Segment Start: Data shown

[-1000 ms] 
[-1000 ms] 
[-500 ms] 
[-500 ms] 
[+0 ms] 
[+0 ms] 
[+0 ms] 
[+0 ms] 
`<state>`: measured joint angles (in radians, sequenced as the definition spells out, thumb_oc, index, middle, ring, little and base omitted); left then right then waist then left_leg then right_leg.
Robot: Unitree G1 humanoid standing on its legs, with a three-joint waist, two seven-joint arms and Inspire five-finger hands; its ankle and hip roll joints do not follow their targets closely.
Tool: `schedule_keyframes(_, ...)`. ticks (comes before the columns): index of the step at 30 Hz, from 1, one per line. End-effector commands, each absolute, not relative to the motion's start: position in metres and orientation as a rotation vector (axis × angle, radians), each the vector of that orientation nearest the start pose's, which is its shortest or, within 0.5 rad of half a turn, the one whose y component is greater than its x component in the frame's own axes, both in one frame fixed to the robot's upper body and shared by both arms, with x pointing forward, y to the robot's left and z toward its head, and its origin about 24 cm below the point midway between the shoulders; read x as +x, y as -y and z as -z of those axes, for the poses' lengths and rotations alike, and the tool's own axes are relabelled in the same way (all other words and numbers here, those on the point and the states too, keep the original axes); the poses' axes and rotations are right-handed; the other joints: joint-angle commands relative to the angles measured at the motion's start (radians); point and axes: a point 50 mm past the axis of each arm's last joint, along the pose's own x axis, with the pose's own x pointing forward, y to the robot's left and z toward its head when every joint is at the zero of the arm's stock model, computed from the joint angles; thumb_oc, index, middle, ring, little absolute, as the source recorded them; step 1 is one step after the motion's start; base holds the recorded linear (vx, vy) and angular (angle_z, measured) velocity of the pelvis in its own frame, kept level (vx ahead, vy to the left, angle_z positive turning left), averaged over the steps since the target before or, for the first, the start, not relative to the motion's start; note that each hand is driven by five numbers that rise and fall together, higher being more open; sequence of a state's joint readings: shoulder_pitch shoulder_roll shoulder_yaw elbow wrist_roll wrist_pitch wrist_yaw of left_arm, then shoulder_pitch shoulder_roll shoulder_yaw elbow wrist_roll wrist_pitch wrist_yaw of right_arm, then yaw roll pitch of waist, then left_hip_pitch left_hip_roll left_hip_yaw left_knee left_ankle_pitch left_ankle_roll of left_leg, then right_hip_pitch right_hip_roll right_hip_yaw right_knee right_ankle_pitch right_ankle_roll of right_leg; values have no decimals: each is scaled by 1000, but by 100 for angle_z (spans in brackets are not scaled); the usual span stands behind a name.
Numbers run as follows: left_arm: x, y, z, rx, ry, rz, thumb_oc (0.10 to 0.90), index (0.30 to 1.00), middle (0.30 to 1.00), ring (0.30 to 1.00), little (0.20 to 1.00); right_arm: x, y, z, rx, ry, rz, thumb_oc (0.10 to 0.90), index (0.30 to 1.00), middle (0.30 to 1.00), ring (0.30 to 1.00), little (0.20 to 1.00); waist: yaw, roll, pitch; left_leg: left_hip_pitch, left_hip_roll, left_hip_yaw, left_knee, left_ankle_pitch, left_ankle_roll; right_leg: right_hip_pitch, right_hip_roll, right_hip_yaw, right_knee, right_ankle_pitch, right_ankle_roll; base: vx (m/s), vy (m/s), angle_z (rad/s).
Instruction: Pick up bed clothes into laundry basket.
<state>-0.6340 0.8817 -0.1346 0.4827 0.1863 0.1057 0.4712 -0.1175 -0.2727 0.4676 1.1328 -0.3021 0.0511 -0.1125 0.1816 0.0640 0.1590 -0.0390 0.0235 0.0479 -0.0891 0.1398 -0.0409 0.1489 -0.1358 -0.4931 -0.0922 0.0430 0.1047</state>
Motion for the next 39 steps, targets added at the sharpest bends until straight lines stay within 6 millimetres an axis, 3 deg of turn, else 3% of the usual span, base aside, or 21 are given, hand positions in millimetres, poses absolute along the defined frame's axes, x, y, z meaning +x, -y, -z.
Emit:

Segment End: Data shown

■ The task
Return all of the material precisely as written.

■ Solution to this problem
[-1000 ms] 
[-1000 ms] 
[-500 ms] 
[-500 ms] 
[+0 ms] 
[+0 ms] 
[+0 ms] 
[+0 ms] 
`<state>`: measured joint angles (in radians, sequenced as the definition spells out, thumb_oc, index, middle, ring, little and base omitted); left then right then waist then left_leg then right_leg.
Robot: Unitree G1 humanoid standing on its legs, with a three-joint waist, two seven-joint arms and Inspire five-finger hands; its ankle and hip roll joints do not follow their targets closely.
Tool: `schedule_keyframes(_, ...)`. ticks (comes before the columns): index of the step at 30 Hz, from 1, one per line. End-effector commands, each absolute, not relative to the motion's start: position in metres and orientation as a rotation vector (axis × angle, radians), each the vector of that orientation nearest the start pose's, which is its shortest or, within 0.5 rad of half a turn, the one whose y component is greater than its x component in the frame's own axes, both in one frame fixed to the robot's upper body and shared by both arms, with x pointing forward, y to the robot's left and z toward its head, and its origin about 24 cm below the point midway between the shoulders; read x as +x, y as -y and z as -z of those axes, for the poses' lengths and rotations alike, and the tool's own axes are relabelled in the same way (all other words and numbers here, those on the point and the states too, keep the original axes); the poses' axes and rotations are right-handed; the other joints: joint-angle commands relative to the angles measured at the motion's start (radians); point and axes: a point 50 mm past the axis of each arm's last joint, along the pose's own x axis, with the pose's own x pointing forward, y to the robot's left and z toward its head when every joint is at the zero of the arm's stock model, computed from the joint angles; thumb_oc, index, middle, ring, little absolute, as the source recorded them; step 1 is one step after the motion's start; base holds the recorded linear (vx, vy) and angular (angle_z, measured) velocity of the pelvis in its own frame, kept level (vx ahead, vy to the left, angle_z positive turning left), averaged over the steps since the target before or, for the first, the start, not relative to the motion's start; note that each hand is driven by five numbers that rise and fall together, higher being more open; sequence of a state's joint readings: shoulder_pitch shoulder_roll shoulder_yaw elbow wrist_roll wrist_pitch wrist_yaw of left_arm, then shoulder_pitch shoulder_roll shoulder_yaw elbow wrist_roll wrist_pitch wrist_yaw of right_arm, then yaw roll pitch of waist, then left_hip_pitch left_hip_roll left_hip_yaw left_knee left_ankle_pitch left_ankle_roll of left_leg, then right_hip_pitch right_hip_roll right_hip_yaw right_knee right_ankle_pitch right_ankle_roll of right_leg; values have no decimals: each is scaled by 1000, but by 100 for angle_z (spans in brackets are not scaled); the usual span stands behind a name.
Numbers run as follows: left_arm: x, y, z, rx, ry, rz, thumb_oc (0.10 to 0.90), index (0.30 to 1.00), middle (0.30 to 1.00), ring (0.30 to 1.00), little (0.20 to 1.00); right_arm: x, y, z, rx, ry, rz, thumb_oc (0.10 to 0.90), index (0.30 to 1.00), middle (0.30 to 1.00), ring (0.30 to 1.00), little (0.20 to 1.00); waist: yaw, roll, pitch; left_leg: left_hip_pitch, left_hip_roll, left_hip_yaw, left_knee, left_ankle_pitch, left_ankle_roll; right_leg: right_hip_pitch, right_hip_roll, right_hip_yaw, right_knee, right_ankle_pitch, right_ankle_roll; base: vx (m/s), vy (m/s), angle_z (rad/s).
Instruction: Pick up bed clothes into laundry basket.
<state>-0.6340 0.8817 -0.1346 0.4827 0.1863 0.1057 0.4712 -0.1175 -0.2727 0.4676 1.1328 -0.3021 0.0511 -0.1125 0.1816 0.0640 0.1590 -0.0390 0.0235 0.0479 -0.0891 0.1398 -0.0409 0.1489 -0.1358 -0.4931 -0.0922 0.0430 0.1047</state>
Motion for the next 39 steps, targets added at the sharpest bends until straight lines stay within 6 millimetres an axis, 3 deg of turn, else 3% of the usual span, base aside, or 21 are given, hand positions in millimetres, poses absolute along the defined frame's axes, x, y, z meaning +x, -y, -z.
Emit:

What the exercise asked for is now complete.